→ GIVEN MATERIAL:
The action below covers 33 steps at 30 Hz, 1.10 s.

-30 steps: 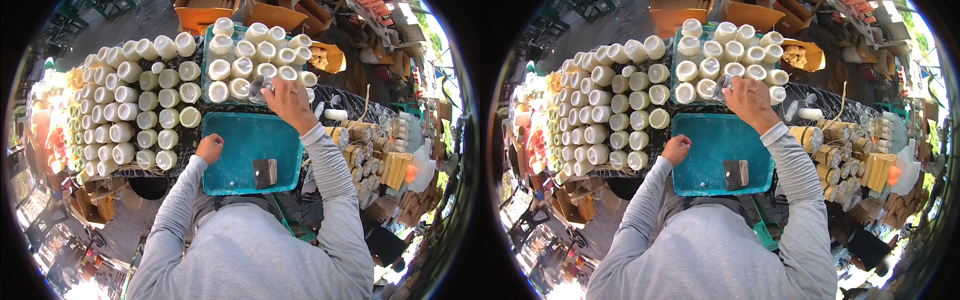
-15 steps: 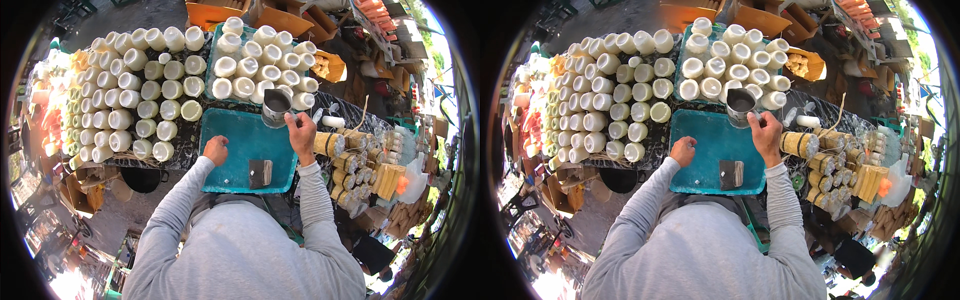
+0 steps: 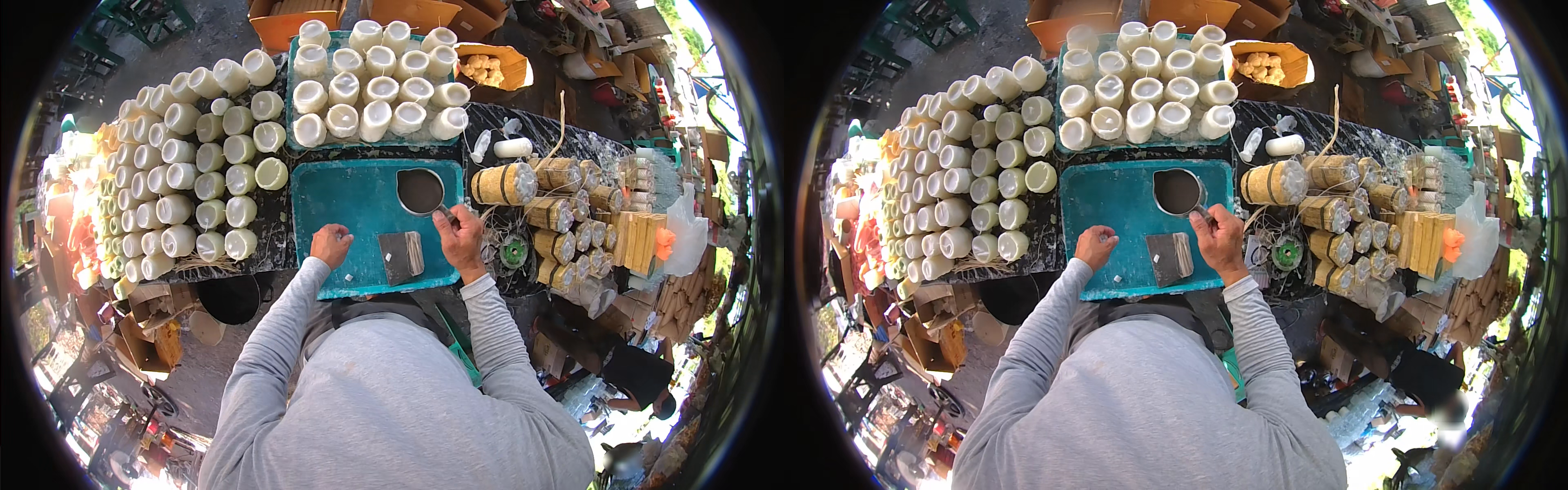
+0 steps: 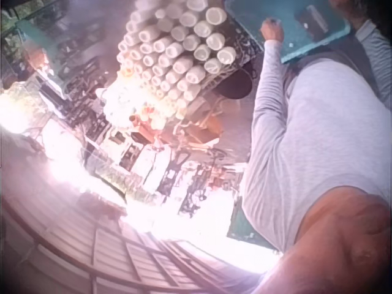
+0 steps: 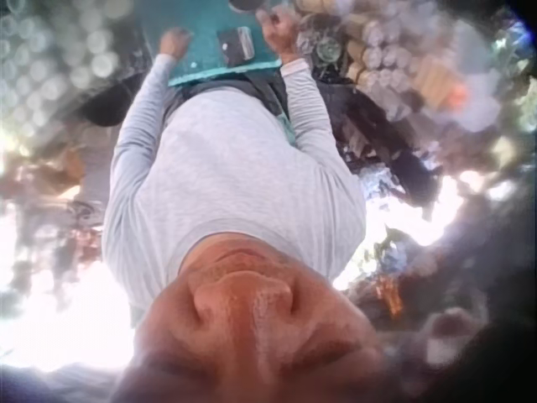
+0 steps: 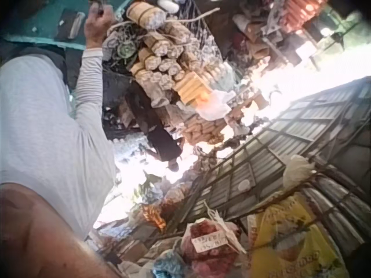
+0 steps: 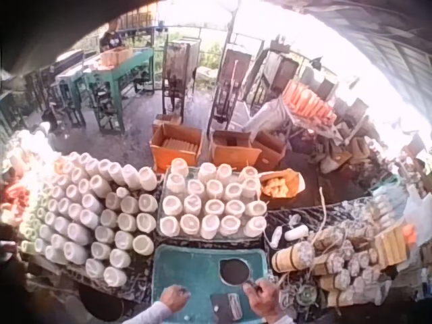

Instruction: The person scrapes wax shavings on a tray, then inserts wicks into cylindrical wax molds and pours liquid wax into them using a metal cup. The person repeats this process for multiple molds arranged on the table.

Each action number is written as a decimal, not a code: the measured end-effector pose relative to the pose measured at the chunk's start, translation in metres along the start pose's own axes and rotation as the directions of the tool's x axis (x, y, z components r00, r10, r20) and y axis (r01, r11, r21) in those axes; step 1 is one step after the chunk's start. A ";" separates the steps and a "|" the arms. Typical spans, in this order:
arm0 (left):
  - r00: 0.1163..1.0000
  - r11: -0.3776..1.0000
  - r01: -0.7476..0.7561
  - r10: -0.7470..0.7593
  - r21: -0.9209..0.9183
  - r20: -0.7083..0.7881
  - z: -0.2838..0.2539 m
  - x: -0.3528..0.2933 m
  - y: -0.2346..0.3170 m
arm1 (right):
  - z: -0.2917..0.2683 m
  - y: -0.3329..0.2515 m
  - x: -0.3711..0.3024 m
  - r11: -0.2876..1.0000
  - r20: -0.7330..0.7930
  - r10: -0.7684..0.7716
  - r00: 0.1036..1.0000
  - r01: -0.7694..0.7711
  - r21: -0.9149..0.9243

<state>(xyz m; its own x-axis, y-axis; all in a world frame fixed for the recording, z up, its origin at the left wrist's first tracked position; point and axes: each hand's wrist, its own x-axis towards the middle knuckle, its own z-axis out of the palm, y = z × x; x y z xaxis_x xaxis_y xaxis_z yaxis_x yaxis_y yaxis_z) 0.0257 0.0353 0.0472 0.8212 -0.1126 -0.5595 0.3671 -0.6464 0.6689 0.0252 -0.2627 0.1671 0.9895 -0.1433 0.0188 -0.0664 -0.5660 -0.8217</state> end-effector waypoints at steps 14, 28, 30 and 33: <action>0.984 0.800 0.161 -0.082 -0.578 0.160 0.041 -0.065 -0.030 | -0.013 -0.022 0.043 0.936 0.069 -0.177 0.982 0.189 -0.296; 0.912 0.827 -0.383 0.409 0.412 0.027 0.028 -0.049 -0.031 | 0.072 -0.114 0.175 0.611 0.308 -0.322 0.895 0.445 -0.654; 0.912 0.841 -0.384 0.409 0.381 0.017 0.023 -0.051 -0.030 | 0.080 -0.113 0.181 0.608 0.328 -0.269 0.906 0.424 -0.671; 0.911 0.868 -0.382 0.411 0.317 -0.028 0.013 -0.060 -0.030 | 0.079 -0.103 0.180 0.638 0.321 -0.282 0.904 0.426 -0.641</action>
<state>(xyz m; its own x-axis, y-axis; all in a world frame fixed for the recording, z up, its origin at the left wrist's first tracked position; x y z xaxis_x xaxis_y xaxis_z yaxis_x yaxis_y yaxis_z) -0.0402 0.0520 0.0547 0.9113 -0.3474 -0.2211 -0.1336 -0.7572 0.6394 0.2199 -0.1663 0.2101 0.9546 0.2905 0.0654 0.2972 -0.9427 -0.1515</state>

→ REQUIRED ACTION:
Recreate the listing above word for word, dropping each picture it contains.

→ ANSWER:
The action below covers 33 steps at 30 Hz, 1.10 s.

-30 steps: 
-15 steps: 
+0 steps: 
+0 steps: 
+0 steps: 
+0 steps: 
+0 steps: 

Instruction: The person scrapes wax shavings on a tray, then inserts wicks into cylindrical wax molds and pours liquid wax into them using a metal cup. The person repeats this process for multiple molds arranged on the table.

Each action number is written as a decimal, not a code: the measured end-effector pose relative to the pose measured at the chunk's start, translation in metres along the start pose's own axes and rotation as the directions of the tool's x axis (x, y, z components r00, r10, r20) and y axis (r01, r11, r21) in those axes; step 1 is one step after the chunk's start. A ";" separates the steps and a "|" the arms. Typical spans, in this order:
arm0 (left):
  - r00: 0.1163..1.0000
  - r11: -0.3776..1.0000
  - r01: -0.7476..0.7561
  - r10: -0.7470..0.7593
  - r21: -0.9209..0.9183
  - r20: -0.7083..0.7881
  - z: -0.2838..0.2539 m
  - x: -0.3528..0.2933 m
  - y: -0.2346..0.3170 m
arm1 (right):
  - z: -0.2917..0.2683 m
  - y: -0.3329..0.2515 m
  - x: -0.3711..0.3024 m
  - r11: -0.2876..1.0000
  - r20: -0.7330..0.7930
  - r10: -0.7684..0.7716
  - r00: 0.1036..1.0000
  - r01: -0.7694..0.7711
  - r21: -0.9149..0.9243

<state>(xyz m; its own x-axis, y-axis; all in a world frame fixed for the recording, z up, its origin at the left wrist's first tracked position; point and axes: each hand's wrist, its own x-axis towards the middle knuckle, its own z-axis out of the palm, y = z × x; x y z xaxis_x xaxis_y xaxis_z yaxis_x yaxis_y yaxis_z) 0.0257 0.0353 0.0472 0.8212 -0.1126 -0.5595 0.3671 -0.6464 0.6689 0.0252 -0.2627 0.1671 0.9895 -0.1433 0.0188 -0.0664 -0.5660 -0.8217</state> end-effector waypoints at steps 14, 28, 30 and 33: <action>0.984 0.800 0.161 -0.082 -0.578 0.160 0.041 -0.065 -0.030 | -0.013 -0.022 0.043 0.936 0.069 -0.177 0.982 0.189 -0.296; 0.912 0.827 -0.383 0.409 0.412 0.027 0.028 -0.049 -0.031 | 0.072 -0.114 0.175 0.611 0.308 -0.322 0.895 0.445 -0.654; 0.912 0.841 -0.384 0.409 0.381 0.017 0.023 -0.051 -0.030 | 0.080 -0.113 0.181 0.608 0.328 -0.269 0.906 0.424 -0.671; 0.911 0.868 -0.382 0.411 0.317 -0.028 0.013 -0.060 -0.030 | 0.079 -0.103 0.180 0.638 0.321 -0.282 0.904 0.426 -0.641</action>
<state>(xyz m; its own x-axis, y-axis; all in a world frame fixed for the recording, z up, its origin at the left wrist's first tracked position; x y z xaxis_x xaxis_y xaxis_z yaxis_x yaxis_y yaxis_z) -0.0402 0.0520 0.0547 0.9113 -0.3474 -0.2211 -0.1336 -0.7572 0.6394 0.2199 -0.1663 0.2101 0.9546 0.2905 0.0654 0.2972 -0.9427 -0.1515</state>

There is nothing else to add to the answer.